Insistió en lo de “mucha suerte”, los felinos no son amigos de las visitas y se ven en contadas ocasiones. Me contó también que se sienten orgullosos de cuidar de los últimos ejemplares de sangrillo colorado (Paramachaerium gruberi), un árbol endémico de la reserva de Lapa Ríos. No dejaba de sorprenderme la naturalidad con la que hablaba de lo excepcional o que, mientras estábamos hablando, los tucanes se posaran en un árbol a un par de metros para saciarse con sus frutos. Con toda esa información, estaba deseando salir del alojamiento para empezar a caminar por el bosque. Me calcé las botas de hule, recomendables para caminar por la zona, imprescindibles en este caso porque parte de la ruta hacia unas cascadas de la propiedad transcurría por el interior del río Carbonero, y salimos al encuentro de las hipnóticas ranitas venenosas, de tres o cuatro centímetros las más grandes, como la endémica de Golfo Dulce (Phyllobates vittatus) y la verdinegra (Dendrobates auratus). Durante una buena parte del recorrido, nos acompañó una garza tigre (Tigrisoma mexicanum) que iba realizando pequeños vuelos, casi saltos, curiosa por la presencia de un par de tipos dentro del río.


En otra de las actividades, la caminata nocturna, el objetivo era poder observar a otro de los animales emblemáticos de Costa Rica, pero se vio interrumpida por un aguacero, una fuerte tormenta tropical que nos hizo regresar. Hubo que esperar hasta la noche siguiente para ver varios ejemplares de rana verde de ojos rojos (Agalychnis callidryas), conocida como calzonuda en Costa Rica, y a uno de sus principales depredadores, la serpiente ojos de gato (Leptodeira septrentrionalis).

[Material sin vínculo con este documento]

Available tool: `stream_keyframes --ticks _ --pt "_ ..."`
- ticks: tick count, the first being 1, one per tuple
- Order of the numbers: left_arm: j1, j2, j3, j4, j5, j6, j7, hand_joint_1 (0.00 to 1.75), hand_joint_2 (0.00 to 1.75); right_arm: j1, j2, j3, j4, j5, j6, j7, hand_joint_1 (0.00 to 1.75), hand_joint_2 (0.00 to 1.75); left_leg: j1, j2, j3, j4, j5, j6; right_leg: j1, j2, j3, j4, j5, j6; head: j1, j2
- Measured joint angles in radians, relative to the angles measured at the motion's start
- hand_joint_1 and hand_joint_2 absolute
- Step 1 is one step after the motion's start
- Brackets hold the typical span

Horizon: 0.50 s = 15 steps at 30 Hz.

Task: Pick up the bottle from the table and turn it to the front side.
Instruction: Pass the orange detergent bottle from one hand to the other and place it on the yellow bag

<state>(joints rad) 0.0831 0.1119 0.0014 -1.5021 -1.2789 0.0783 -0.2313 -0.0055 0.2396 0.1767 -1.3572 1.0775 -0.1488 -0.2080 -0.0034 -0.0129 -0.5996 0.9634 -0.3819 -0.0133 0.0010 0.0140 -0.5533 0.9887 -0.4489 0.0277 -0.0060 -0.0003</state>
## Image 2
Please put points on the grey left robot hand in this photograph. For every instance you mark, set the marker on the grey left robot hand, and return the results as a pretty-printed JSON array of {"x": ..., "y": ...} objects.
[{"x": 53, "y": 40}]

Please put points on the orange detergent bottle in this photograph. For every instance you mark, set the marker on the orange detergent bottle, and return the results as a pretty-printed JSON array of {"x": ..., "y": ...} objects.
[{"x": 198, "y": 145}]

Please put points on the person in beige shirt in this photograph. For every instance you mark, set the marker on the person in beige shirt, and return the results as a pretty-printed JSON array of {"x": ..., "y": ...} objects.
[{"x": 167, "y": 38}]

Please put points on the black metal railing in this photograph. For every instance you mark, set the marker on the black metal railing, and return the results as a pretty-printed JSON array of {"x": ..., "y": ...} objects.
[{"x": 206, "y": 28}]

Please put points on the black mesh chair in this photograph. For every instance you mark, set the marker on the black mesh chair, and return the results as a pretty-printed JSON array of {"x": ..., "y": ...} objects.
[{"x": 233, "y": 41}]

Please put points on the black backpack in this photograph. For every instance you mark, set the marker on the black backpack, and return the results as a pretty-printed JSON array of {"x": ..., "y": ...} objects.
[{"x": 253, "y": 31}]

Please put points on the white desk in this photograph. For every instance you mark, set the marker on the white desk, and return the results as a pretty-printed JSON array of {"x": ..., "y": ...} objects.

Llevaba en Osa apenas un par de días y tenía la sensación de estar en mitad de uno de esos documentales de TV2.




Me levantaba muy temprano, antes de la salida del sol. Un café rápido y un pedazo de pan de banano eran suficiente desayuno. No había que perder un minuto, el avistamiento de aves es mucho más productivo justo al amanecer. En poco más de una hora anotábamos más de una treintena de vistosas especies. El guía iba diciendo nombres científicos, mostrando la ficha y encuadrando con los prismáticos, el telescopio, o incluso a ojo desnudo. Sin tiempo para asimilar la belleza de una especie ya había localizado la siguiente, aún más hermosa. Por la tarde, en la terraza de mi habitación, trataba de asimilar todo lo que estaba viendo. Pero no había tregua: una familia de monos araña daba un paseo por los árboles que tenía enfrente, casi al alcance de la mano, y las parejas de lapas rojas volaban en amplios círculos por encima de mi cabeza. Por la noche, a través de la pared de mosquitera de la habitación, escuchaba los sonidos del bosque. Aves, ranas, crujir de ramas que despertaban la imaginación. Luego silencio hasta las 4 de la mañana, hora a la que los monos aulladores piensan que pueden ser el mejor de los despertadores.